|
‘Yabancı danışmanlar iğfal eder’!..

20 yılı aşkın süredir tüm politikalarının ve pratiklerinin temeline “yerli ve milli” harcı döken, bununla seçimleri kazanan siyasi rakibinizin karşısına, seçim kampanyanızın açılışına ve dahi ‘Cumhuriyet’in ikinci yüzyılı’nın başlangıcına, bir Amerikalı ile adım atmak ne demektir?

Jeremy Rifkin (JR) ile oyun açmak, Cumhurbaşkanı adayı Kılıçdaroğlu, seçim kampanyasına başlayan CHP ve artık tali oyunculara evrilecek ‘6+1 masa’ üyeleri açısından ne demektir?
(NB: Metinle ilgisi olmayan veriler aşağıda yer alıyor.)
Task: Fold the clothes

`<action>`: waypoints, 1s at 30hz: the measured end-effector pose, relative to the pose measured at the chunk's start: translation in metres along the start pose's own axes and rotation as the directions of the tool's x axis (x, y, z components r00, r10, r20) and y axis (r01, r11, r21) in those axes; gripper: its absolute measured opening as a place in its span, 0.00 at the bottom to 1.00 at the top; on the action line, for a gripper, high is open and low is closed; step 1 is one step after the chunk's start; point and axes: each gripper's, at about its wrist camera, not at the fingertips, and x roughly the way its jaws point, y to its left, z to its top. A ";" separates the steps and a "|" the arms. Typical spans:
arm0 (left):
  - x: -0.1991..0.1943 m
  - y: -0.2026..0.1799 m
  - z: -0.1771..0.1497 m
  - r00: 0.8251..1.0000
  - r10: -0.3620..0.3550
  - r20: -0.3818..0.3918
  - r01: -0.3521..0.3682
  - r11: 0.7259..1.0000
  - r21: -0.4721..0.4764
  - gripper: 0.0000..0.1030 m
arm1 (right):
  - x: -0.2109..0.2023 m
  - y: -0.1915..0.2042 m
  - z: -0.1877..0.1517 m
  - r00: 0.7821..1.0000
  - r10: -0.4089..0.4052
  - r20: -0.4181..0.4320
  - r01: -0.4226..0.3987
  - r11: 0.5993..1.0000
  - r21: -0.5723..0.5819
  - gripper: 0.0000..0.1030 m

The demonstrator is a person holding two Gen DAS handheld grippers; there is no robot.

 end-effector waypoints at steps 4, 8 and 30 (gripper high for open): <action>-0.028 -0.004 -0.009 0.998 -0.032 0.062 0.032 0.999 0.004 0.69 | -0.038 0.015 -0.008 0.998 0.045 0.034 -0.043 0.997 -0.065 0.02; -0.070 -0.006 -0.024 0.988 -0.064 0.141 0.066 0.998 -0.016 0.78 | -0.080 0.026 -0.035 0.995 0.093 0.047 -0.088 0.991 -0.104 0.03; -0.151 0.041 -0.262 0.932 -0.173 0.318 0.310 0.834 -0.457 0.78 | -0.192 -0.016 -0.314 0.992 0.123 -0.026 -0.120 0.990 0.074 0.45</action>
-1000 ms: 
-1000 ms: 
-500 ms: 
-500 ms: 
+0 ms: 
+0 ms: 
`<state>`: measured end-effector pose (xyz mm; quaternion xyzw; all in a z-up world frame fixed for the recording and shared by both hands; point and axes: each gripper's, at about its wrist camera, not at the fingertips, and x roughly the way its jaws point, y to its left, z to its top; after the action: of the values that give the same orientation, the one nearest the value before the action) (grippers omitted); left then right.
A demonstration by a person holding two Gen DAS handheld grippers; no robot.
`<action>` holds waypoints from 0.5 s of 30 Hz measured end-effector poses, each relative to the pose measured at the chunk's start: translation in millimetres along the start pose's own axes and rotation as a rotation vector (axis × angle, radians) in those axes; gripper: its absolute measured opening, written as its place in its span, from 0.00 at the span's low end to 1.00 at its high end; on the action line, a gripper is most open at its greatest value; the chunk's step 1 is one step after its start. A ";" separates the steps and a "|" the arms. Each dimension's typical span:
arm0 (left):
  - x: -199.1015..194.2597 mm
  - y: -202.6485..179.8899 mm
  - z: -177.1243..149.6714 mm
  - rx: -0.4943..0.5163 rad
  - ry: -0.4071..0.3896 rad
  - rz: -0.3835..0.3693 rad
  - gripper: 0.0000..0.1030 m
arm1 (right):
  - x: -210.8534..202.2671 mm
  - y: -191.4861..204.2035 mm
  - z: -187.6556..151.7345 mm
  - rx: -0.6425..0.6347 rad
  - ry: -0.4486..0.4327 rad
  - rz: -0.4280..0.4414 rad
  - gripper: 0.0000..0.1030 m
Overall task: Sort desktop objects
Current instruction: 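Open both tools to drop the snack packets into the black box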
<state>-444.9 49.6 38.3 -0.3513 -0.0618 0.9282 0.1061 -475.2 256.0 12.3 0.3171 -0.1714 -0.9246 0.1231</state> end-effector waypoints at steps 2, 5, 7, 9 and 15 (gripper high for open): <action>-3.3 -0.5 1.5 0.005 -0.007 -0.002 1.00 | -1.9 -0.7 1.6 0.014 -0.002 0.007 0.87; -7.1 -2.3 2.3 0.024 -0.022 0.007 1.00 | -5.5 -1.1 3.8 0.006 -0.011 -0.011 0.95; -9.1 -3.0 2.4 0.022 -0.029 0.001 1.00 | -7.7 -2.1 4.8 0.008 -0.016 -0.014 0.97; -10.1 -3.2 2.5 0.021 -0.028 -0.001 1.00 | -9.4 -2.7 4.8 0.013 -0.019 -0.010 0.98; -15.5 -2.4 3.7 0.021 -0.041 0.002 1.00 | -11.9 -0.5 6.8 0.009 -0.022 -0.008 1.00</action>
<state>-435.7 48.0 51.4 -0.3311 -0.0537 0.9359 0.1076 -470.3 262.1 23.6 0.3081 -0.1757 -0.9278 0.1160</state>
Sizden olmayan, aranızda profesyonel ilişki bulunduğu anlaşılan, “bilgi ve fikirleri” de size ait olmayan bir dış kimliğin, içlerinde muhakkak kıymetli isimlerin de bulunduğu 70 kişilik bir heyetin önüne ve üstüne çıkartılarak Türk seçmenine sunulması ciddi bir kampanya hatasıdır.
(Bu tespitin, Danışman JR’ın söyledikleriyle/savunduklarıyla ilgisi yok. O işin tehlikeli kısmı, oraya da geleceğiz.)

İletişim/PR/reklam/propaganda erbabı bu öneriyi sabah toplantılarında dillendirseler akşamına kalmaz alırlar çıkışlarını. ‘Ama bahsettirdi’ diyenler de var. ‘Marka’ çalışması değil bu beyler!..

***

Rifkin konuşurken bilimsel verilerini
küresel bir tahayyüle
oturttu. “Önümüzdeki dünya” şablonu çizdi. Ve kestirmesinin uzak vadede olmadığını, gerekenlerin
şimdi yapılmasını
da zımnen ikaz etti…
Ön sıradan bu “küresel tahayyülü” dinleyen ve
bugünün küresel gerçekliğini
bildiğini varsaydığımız CHP eliti acaba ne düşündü?..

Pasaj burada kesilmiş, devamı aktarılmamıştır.